Hayden and Colby look incongruous here on the beach, wearing long pants and shoes. But it’s dark, and no one can see. Hopefully.
They approach the big modernist box from the sand. The ground floor is half-lit, as is one room on the second floor, casting discrete envelopes of light out to the grounds, ten yards of illumination in a few vectors. A wood-plank path cuts through the low dunes to a gate, which Colby opens, and scampers around the western side of the house to a wide lawn in total darkness. Hayden goes around to the east, ducking between a couple of shrubs near the property line, a long arbor of pin
es. Good cover.
A curtain flutters upstairs, and Hayden can see that it’s a woman. But it’s not the woman they’re looking for; a brunette, not a blonde. They are, unsurprisingly, at the wrong house.
He leans on a branch, fragrant and sappy, weighing the viability of his other hunch, and how he should investigate it.

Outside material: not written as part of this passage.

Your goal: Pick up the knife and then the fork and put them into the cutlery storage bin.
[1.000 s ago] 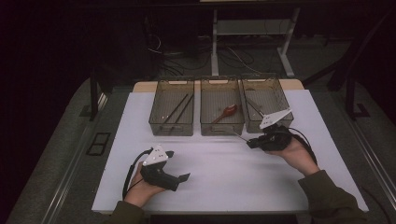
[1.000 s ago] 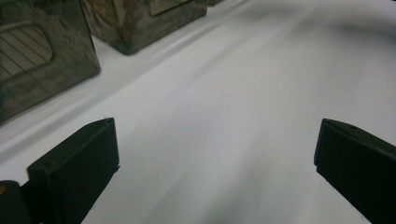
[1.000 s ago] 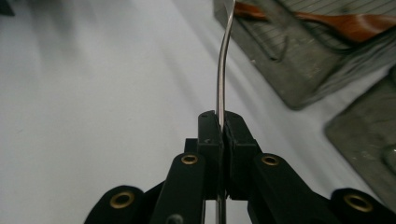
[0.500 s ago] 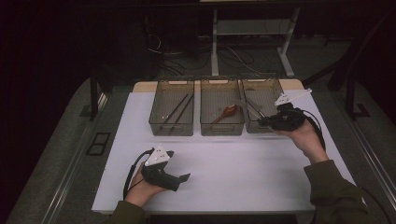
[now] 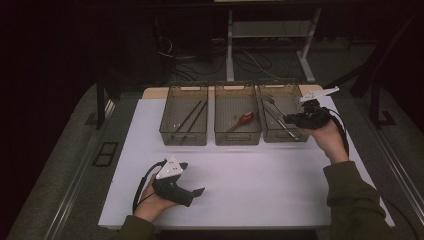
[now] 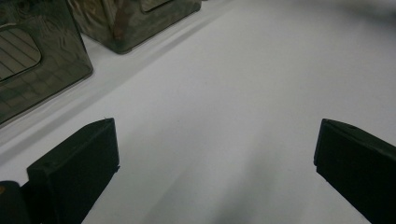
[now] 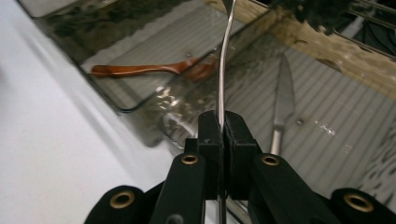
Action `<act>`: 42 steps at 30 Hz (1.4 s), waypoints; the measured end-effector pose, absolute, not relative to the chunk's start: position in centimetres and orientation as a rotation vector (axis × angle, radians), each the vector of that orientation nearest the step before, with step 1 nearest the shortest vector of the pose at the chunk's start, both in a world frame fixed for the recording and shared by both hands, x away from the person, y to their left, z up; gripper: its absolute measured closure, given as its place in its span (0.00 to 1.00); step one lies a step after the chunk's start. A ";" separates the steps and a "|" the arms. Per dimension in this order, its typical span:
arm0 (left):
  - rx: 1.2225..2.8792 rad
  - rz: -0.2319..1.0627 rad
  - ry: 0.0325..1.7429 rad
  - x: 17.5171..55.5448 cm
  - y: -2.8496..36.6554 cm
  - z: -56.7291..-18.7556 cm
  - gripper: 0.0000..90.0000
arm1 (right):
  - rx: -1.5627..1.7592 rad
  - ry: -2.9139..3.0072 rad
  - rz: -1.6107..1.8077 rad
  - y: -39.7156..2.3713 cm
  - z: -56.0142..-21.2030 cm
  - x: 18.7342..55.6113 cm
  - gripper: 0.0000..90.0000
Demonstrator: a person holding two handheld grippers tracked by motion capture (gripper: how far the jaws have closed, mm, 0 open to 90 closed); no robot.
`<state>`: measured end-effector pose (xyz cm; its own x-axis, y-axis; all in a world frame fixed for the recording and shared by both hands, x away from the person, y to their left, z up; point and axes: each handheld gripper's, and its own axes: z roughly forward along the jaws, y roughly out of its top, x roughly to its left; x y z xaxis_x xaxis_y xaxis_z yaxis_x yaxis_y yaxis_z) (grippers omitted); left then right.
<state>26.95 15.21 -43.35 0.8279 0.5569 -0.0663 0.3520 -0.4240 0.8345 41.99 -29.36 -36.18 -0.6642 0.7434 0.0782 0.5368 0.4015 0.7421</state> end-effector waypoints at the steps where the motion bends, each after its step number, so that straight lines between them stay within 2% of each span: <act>1: 2.054 0.272 0.668 27.0 15.2 -43.3 0.00 | 1.136 2.391 1.116 -29.4 -36.3 42.1 0.95; 20: 2.071 0.256 0.663 27.0 15.1 -43.6 0.00 | 1.307 2.282 1.021 -31.8 -37.5 45.9 0.95; 32: 2.088 0.250 0.653 26.9 15.0 -43.7 0.00 | 1.393 2.299 0.905 -31.2 -39.1 48.4 0.95; 42: 2.094 0.246 0.650 26.9 14.9 -43.7 0.00 | 1.404 2.339 0.842 -30.8 -39.9 48.7 0.94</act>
<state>26.87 14.86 -43.72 0.8420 0.5351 -0.0688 0.3558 -0.4549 0.8164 48.65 -30.81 -39.92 -0.4854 0.8727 0.0523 0.7060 0.3559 0.6123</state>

But then he hears a car engine on the street, and he hears Tyler say “Fuck” loudly in Hayden’s earpiece. “Local police arriving.”
Hayden’s heart sinks. “You hear that, Colby?”
“Unh.”
“What?”
“I’ve got”—he can hear heavy breathing—“no cover here. Running.”
Hayden can see the cruiser’s lights aimed down the private lane.
“Move the vehicle one street to the east, at the beach,” Hayden orders into his microphone. “We’ll meet there. Go! Now!”
“Police!” the shout comes from around the side of the house. “Freeze!”
“Oh fuck,” Hayden hears Colby exclaim. “Recommend action?”
“Run.” Hayden is moving through the yard of the neighboring house, the big Victorian. “Do not allow yourself to be apprehended.” He runs across another planked path. “I repeat, do not—”
That’s when Hayden hears the first shot.
Colby’s earpiece will be the first clue. Then the fact that the man isn’t carrying any identification, or a mobile phone, or a wallet, this will all be highly suspicious. But still, these are only small-town police. What will they think?
“The next road is a half-mile,” Tyler says into Hayden’s ear, electronically. “Can you make it?”
Hayden stops running, takes a seat in the sand against a dune, removes his shoes. “I’m going to need to ditch the earpiece and mike.”
“Why?”
“Because if the police stop me I have to look like someone like me would look, out for a walk on the beach.” The possible conversation quickly unspools itself in Hayden’s imagination. “Listen,” he continues, “I need to be someone’s guest. Find me a name, and an address.”